Goal. Reduce critical section.
Solution.
func (c *Cache) Search(query string) []Item {
c.mu.RLock()
snapshot := c.data // snapshot the map reference
c.mu.RUnlock()
// search on snapshot — no lock needed (assuming no mutation)
return search(snapshot, query)
}
Lock only long enough to capture a snapshot. Or use atomic.Pointer[map].
Exercise 15 — Sequential where parallel saves seconds¶
Baseline.
func loadProfile(userID string) Profile {
user := loadUser(userID) // 50 ms
prefs := loadPrefs(userID) // 50 ms
history := loadHistory(userID) // 50 ms
return assemble(user, prefs, history)
}
Total: 150 ms.
Goal. Parallelise.
Solution.
func loadProfile(ctx context.Context, userID string) (Profile, error) {
var (
user User
prefs Prefs
history History
)
g, ctx := errgroup.WithContext(ctx)
g.Go(func() error {
var err error
user, err = loadUser(ctx, userID)
return err
})
g.Go(func() error {
var err error
prefs, err = loadPrefs(ctx, userID)
return err
})
g.Go(func() error {
var err error
history, err = loadHistory(ctx, userID)
return err
})
if err := g.Wait(); err != nil {
return Profile{}, err
}
return assemble(user, prefs, history), nil
}
Total: ~50 ms (max, not sum). 3x speedup.

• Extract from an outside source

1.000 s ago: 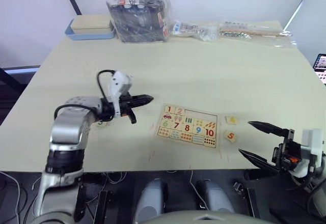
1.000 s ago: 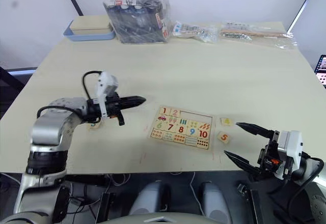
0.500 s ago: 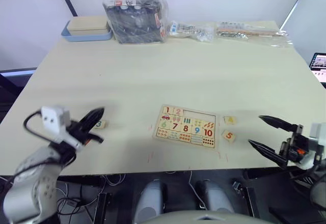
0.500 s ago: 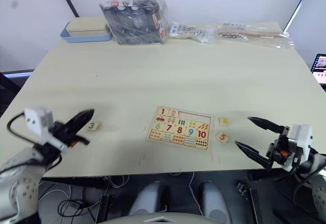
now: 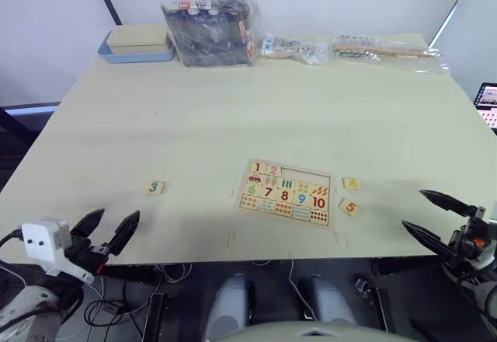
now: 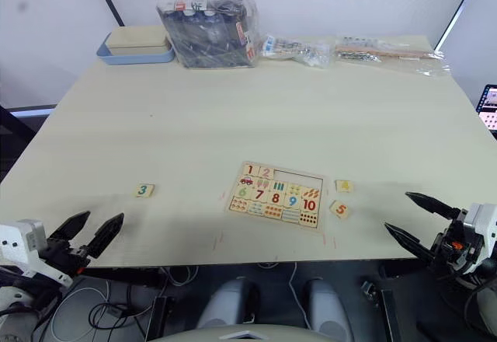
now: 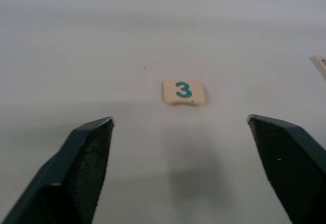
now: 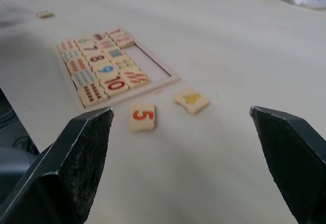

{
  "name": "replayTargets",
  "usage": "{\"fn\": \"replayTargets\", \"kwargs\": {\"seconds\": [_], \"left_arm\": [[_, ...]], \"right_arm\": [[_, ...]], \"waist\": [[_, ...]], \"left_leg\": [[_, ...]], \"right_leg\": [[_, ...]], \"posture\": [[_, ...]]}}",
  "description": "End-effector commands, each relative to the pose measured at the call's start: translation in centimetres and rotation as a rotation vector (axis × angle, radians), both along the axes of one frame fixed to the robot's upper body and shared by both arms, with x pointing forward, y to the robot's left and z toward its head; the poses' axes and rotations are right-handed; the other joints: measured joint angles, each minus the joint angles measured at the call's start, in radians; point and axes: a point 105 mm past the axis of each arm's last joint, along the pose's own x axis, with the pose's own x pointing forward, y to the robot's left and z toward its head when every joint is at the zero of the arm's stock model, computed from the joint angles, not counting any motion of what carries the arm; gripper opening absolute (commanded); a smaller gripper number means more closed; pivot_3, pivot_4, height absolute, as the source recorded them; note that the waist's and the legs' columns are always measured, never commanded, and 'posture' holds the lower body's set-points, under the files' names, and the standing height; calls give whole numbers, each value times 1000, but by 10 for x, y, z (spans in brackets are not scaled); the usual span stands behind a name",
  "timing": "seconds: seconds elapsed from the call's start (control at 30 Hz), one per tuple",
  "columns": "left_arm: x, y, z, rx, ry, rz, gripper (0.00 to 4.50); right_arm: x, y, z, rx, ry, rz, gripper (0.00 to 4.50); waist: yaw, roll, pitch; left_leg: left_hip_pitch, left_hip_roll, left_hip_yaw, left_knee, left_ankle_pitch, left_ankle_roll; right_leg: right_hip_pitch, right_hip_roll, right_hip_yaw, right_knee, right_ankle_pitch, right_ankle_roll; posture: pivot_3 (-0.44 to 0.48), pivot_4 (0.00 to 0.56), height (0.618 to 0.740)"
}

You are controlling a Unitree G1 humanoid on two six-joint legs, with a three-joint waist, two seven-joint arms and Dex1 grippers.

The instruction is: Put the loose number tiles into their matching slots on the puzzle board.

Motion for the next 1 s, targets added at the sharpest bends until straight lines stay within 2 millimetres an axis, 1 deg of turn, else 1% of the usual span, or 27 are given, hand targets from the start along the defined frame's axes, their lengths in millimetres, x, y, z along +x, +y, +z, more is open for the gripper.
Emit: {"fn": "replayTargets", "kwargs": {"seconds": [0.03, 0.17, 0.3, 0.47, 0.6, 0.63, 0.7, 0.77, 0.83, 0.9, 1.0], "left_arm": [[-3, -5, 2, 16, -12, -9, 4408], [-1, -6, 3, 18, -18, -15, 4408], [3, -10, 6, 22, -23, -42, 4408], [10, -14, 12, 31, -31, -82, 4408], [17, -14, 18, 41, -25, -135, 4408], [20, -13, 20, 47, -16, -166, 4408], [25, -8, 23, 62, 4, -199, 4408], [30, 0, 24, 68, 17, -198, 4408], [39, 3, 24, 83, 31, -177, 4408], [49, -1, 23, 92, 47, -145, 4408], [60, -12, 22, 77, 57, -106, 4408]], "right_arm": [[-1, -8, 10, -43, -40, -2, 4500], [0, -9, 10, -46, -40, 10, 4500], [4, -4, 13, -43, -51, 34, 4500], [4, 8, 20, -25, -61, 96, 4500], [3, 23, 30, -11, -70, 188, 4500], [4, 30, 38, -9, -94, 231, 4500], [6, 41, 48, -9, -121, 291, 4500], [7, 47, 52, -8, -130, 319, 4500], [7, 52, 56, -12, -138, 351, 4500], [6, 57, 60, -14, -146, 377, 4500], [3, 64, 63, -16, -152, 410, 4500]], "waist": [[0, 0, 0], [0, 0, 0], [0, 0, 0], [0, 0, 0], [0, 0, 0], [0, 0, 0], [-1, 1, 0], [-1, 2, 0], [1, 1, 0], [2, 1, 0], [1, 0, 0]], "left_leg": [[0, 0, 0, 0, 0, 0], [0, 0, 0, 0, 0, 0], [-1, 0, 0, 0, 0, 0], [-1, 0, 0, -1, 0, 0], [-1, 0, 0, -1, 0, 0], [-1, 0, 0, -1, 0, 0], [-1, 1, 0, -1, 0, 0], [-1, 1, 0, -1, 0, 0], [-1, 1, 0, -1, 0, 0], [-2, 0, 0, -2, 0, 0], [-3, 0, 0, -2, -1, 1]], "right_leg": [[0, 0, 0, 0, 0, 0], [-1, -1, 0, 0, 0, 0], [-1, -1, 0, 0, 0, 0], [-1, -1, 0, 0, 0, 0], [-1, -1, 0, 0, 0, 0], [-1, -1, 0, 0, 0, 0], [-2, -1, -1, 0, 0, 0], [-2, -1, -2, 0, 0, 0], [-2, -1, -2, 0, 0, 0], [-2, -1, -3, -2, 0, 0], [0, -2, -3, -3, 0, 0]], "posture": [[0, 150, 740], [0, 150, 740], [0, 150, 740], [0, 150, 740], [0, 150, 740], [0, 150, 740], [0, 150, 740], [0, 150, 740], [0, 150, 740], [0, 150, 740], [0, 150, 740]]}}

This is concurrency done right — measurable benefit, structured, with proper error propagation.
Closing¶
Optimisation in this space is often about removing unnecessary concurrency. Patterns to recognise:
- Trivial work in goroutines. Just iterate.
- Concurrency serialised by a single lock. Restructure or remove.
- Async APIs callers wait for synchronously. Just call.
- Sub-spawning inside framework goroutines. Use a managed worker pool.
- Unbounded goroutine creation. Always bound.
- CPU pool sized for I/O work. Match to actual workload.
- Hedging on overloaded downstream. Conditional.
- Concurrent search where tiered is better. Try cheap first.
Concurrency-done-right patterns:
- Parallel I/O via
errgroup. Genuine speedup. - CPU split into NumCPU goroutines. Parallelism on multi-core.
- Worker pool for unbounded input bounded by downstream.
singleflightfor deduping concurrent requests.- Atomics for hot counters; sharding for very hot counters.
The discipline: every go statement justifies itself. Measure before and after. Default to sequential. Remove concurrency that does not pay.